Great. It’s the standard record industry “solution” to the problem: Ignore that people clearly enjoy sharing your product, and try to stop them from having any reasonable (and reasonably priced) way of getting that product. Spun a different way: If file-sharing is such a problem for your industry, doesn’t that scream to you that you’re lagging behind your customers, somewhat?
Now, I’d happily pay for the odd track here or there. Seriously, I would. If it was easy to do so. If it didn’t get in my way to do so. When I want to listen to one track, I go to youtube. To get that track any other way, I’d have to find an online music store I liked, register, sign in, register my card details, search, then download … by which point, the impulsive “I want to listen to this piece of classical 80′s rock right now” is but a dot in the rear-view mirror of my mind.
Okay, so how would you get money from me? It’s reasonably easy, actually, and the platform’s already there to do it. I’ll enumerate into easy bullets:
- Pre-requisite: My browser would know my card details. Yes, I always hesitate when I have to find my wallet. I hesitate even more if I don’t trust the site to store my bank details.
- Let’s say I want to listen to a track, so I go to youtube. I enjoy said track; there’s a link on the right of the video asking me if I want to download a good quality version of the original track for a small fee (say, 50p, 75p, 99p, whatever).

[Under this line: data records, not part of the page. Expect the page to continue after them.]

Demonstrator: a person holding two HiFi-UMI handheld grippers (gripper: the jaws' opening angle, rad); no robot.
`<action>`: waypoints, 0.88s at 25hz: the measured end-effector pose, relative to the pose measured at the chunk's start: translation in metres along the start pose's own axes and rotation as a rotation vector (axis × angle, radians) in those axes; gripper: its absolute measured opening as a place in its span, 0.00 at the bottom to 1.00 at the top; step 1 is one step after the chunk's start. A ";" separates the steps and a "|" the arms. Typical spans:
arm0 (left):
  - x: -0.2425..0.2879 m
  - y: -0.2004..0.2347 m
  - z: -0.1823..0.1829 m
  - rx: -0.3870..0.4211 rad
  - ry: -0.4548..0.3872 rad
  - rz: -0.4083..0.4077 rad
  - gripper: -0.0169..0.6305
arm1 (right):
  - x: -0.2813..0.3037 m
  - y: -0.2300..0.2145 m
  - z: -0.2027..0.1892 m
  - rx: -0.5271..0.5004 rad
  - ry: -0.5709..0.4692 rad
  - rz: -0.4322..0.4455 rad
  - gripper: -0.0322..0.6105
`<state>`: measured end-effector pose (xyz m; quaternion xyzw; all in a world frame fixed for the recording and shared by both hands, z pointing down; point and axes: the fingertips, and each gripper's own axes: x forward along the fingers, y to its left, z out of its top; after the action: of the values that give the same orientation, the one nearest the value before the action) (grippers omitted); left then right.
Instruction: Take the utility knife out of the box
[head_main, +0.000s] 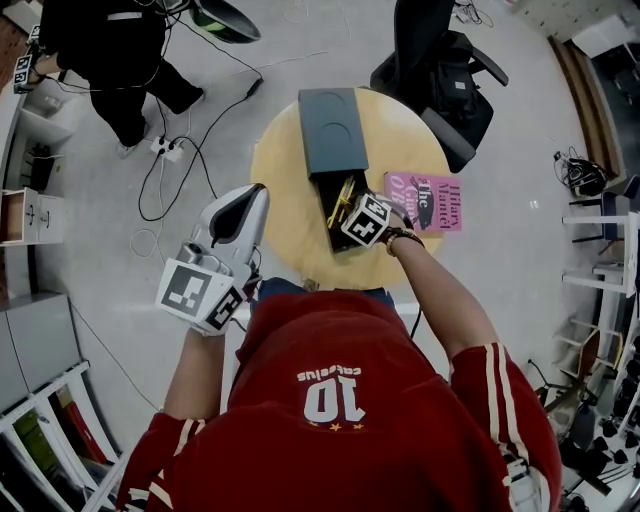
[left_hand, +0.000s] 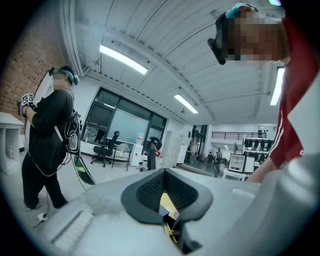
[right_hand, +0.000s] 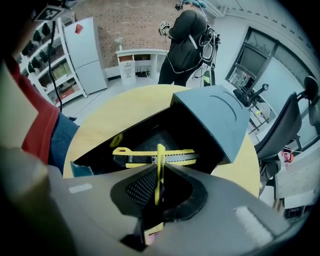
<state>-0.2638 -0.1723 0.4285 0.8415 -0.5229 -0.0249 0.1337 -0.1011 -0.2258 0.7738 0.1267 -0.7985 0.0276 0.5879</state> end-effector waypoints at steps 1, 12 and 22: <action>0.000 0.000 0.000 -0.001 0.000 -0.002 0.03 | -0.002 -0.001 0.000 0.006 -0.008 -0.002 0.10; -0.006 -0.008 0.003 -0.001 -0.009 -0.007 0.03 | -0.044 -0.011 0.012 0.118 -0.172 -0.047 0.10; -0.006 -0.031 0.011 0.027 -0.026 0.006 0.03 | -0.114 -0.032 0.017 0.310 -0.414 -0.080 0.10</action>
<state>-0.2415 -0.1560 0.4097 0.8413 -0.5273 -0.0285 0.1155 -0.0780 -0.2411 0.6570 0.2497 -0.8825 0.0998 0.3859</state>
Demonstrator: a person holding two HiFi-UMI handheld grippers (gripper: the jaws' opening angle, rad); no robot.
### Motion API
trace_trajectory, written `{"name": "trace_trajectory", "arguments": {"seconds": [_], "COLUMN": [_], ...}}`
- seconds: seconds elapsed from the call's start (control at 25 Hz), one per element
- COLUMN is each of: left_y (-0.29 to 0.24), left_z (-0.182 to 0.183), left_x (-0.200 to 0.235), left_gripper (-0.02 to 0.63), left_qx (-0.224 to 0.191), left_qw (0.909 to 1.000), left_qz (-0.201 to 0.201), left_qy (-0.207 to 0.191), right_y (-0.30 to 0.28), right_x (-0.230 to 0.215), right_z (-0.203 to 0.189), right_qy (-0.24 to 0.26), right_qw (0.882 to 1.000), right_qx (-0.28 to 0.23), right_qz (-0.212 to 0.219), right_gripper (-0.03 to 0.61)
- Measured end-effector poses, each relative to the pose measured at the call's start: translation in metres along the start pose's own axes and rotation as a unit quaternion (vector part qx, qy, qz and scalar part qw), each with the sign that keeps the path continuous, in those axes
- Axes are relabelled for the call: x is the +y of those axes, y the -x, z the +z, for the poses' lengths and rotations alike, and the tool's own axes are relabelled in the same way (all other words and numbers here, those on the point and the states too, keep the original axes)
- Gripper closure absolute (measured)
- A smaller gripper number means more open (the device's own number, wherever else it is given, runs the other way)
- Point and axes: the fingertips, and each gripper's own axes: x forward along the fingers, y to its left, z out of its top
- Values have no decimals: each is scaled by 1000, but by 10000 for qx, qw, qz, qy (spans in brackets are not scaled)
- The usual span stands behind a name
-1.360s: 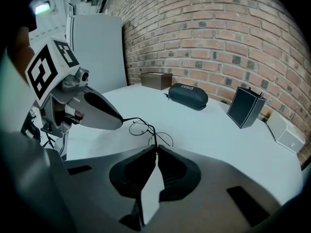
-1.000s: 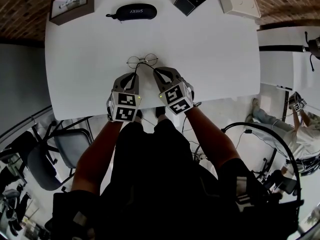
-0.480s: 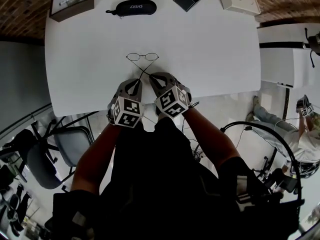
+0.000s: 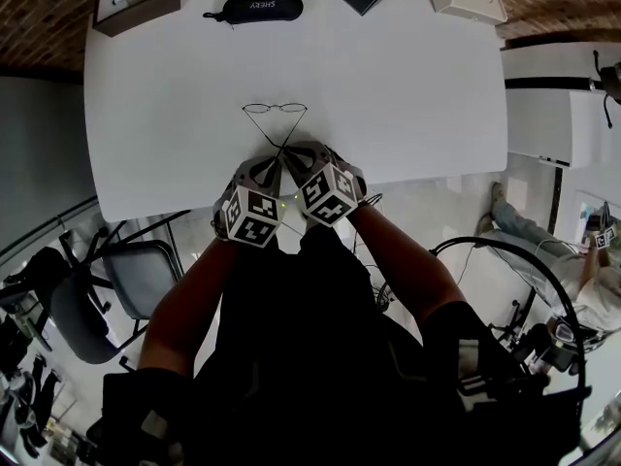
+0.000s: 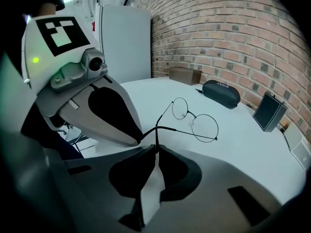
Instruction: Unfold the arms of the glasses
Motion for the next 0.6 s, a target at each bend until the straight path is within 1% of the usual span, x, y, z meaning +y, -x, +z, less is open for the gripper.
{"name": "trace_trajectory", "arguments": {"seconds": [0.28, 0.52, 0.6], "left_y": [-4, -5, -5], "left_z": [-3, -6, -7], "left_x": [-5, -6, -8], "left_gripper": [584, 583, 576], "left_qx": [6, -31, -46], "left_qw": [9999, 9997, 9994], "left_qz": [-61, -127, -188], "left_qy": [87, 207, 291], "right_y": [-3, 9, 15], "right_x": [11, 11, 10], "right_z": [-9, -9, -8], "right_qy": [-46, -273, -435], "right_qw": [9994, 9988, 9981], "right_qx": [105, 18, -51], "right_qz": [316, 405, 425], "right_gripper": [565, 565, 565]}}
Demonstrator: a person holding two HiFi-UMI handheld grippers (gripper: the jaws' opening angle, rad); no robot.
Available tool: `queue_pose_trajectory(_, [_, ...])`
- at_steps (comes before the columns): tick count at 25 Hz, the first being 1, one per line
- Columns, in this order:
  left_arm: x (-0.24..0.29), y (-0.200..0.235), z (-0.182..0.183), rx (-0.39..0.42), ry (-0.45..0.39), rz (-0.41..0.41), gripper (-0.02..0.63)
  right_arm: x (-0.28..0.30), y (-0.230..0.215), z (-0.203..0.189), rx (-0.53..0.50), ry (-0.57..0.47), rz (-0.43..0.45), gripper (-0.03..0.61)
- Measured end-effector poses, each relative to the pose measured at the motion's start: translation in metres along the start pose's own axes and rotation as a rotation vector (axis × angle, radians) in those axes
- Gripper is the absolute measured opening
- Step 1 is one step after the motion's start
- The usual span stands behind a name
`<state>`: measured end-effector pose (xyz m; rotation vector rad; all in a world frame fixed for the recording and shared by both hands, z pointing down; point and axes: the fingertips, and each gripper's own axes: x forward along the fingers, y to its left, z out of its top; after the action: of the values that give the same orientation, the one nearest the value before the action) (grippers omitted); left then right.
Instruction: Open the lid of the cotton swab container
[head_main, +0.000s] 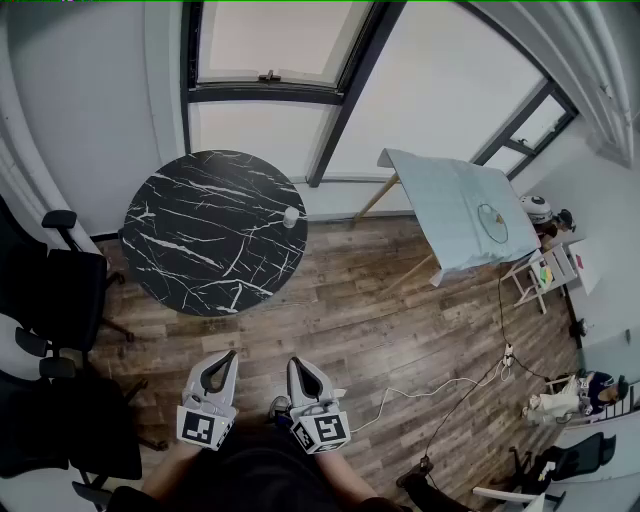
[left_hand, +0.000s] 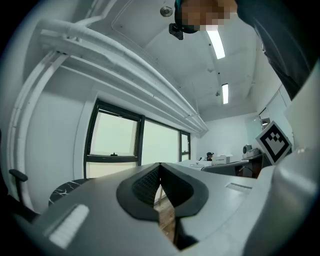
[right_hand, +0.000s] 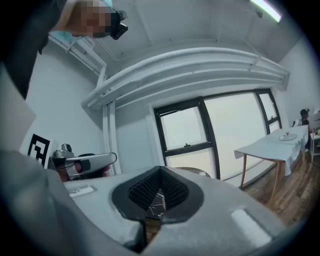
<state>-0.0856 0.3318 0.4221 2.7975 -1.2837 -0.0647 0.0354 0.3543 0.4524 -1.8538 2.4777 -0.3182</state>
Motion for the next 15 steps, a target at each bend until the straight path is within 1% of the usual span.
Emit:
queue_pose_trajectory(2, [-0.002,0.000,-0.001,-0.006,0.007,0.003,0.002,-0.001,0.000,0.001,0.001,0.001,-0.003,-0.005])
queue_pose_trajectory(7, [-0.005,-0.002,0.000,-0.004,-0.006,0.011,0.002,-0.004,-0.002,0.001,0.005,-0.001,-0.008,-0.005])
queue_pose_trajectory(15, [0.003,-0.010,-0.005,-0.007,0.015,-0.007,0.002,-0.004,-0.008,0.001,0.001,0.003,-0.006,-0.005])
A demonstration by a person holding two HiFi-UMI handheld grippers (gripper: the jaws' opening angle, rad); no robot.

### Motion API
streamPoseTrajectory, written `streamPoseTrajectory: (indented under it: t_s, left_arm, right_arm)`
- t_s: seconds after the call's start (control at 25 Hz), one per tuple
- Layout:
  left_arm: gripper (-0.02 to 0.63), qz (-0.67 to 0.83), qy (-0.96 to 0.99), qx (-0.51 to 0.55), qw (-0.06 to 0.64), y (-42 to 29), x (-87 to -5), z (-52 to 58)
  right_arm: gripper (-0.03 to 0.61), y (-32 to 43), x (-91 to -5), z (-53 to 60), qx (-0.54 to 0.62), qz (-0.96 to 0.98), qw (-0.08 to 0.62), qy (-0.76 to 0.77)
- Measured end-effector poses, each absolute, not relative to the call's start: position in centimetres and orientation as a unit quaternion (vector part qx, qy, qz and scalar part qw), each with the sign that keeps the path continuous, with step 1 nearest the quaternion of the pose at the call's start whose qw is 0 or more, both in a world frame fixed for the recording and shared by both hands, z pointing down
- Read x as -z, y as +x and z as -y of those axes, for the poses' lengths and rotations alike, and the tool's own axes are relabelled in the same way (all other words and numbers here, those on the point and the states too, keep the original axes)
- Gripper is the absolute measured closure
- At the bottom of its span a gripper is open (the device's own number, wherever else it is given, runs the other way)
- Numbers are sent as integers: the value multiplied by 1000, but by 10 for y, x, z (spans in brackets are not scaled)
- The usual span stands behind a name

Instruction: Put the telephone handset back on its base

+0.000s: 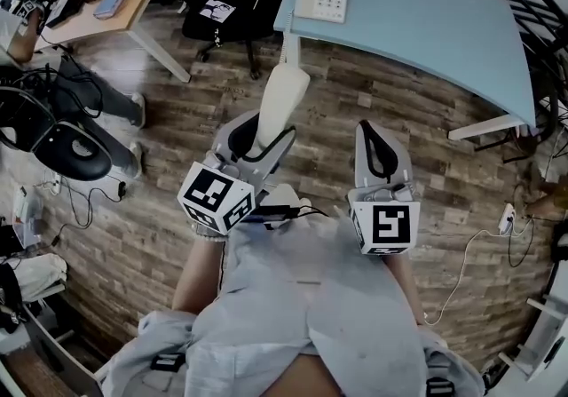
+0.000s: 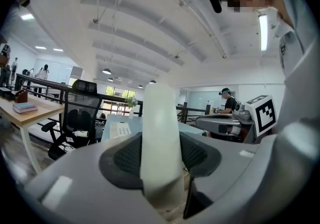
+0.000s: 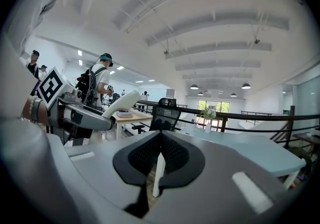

- I click the link. Firefox happily informs youtube of my card details (after a clear, reasonable, and informative dialogue box asking if I want to continue); at a push, I have to enter the three digit code on the back. But preferably not; I’m lazy, and if I have to get up for my card, then I’ll probably find I’m just not that interested in listening to this song. You’ve just lost my impulse purchase.
- I get asked by Firefox where I’d like to save the file. So I do. I get a receipt emailed to me, so I can re-download for 48 hours at no extra charge if I forget where I’ve saved it, or if I just opened it in my media player without saving.
- I listen, and I enjoy.
Now, the difficult part is designing a hook on youtube to allow the many low quality rips of a song’s music video to point toward the album quality audio file of the same song. (Something like last.fm, or similar, could make this process easier, but they’d need to start carrying full tracks so I could stream once, then buy at a low, low prices if I wanted to keep.)
The key to this scheme is that I will listen to this song, and then fire the link off to a couple of people on my buddy list over MSN, Jabber, etc. Then they’ll be at the same page where I bought my track. Perhaps they’ll buy also. That’s three sales out of my one impulse buy. Perhaps they’ll forward the link too.
The record industry needs to figure out that if they made it easy to get money from consumers wallets into theirs, then illegal file sharing would drop off dramatically. Or at least profits would bulge enough that perhaps trying to monitor people’s internet service wouldn’t be necessary.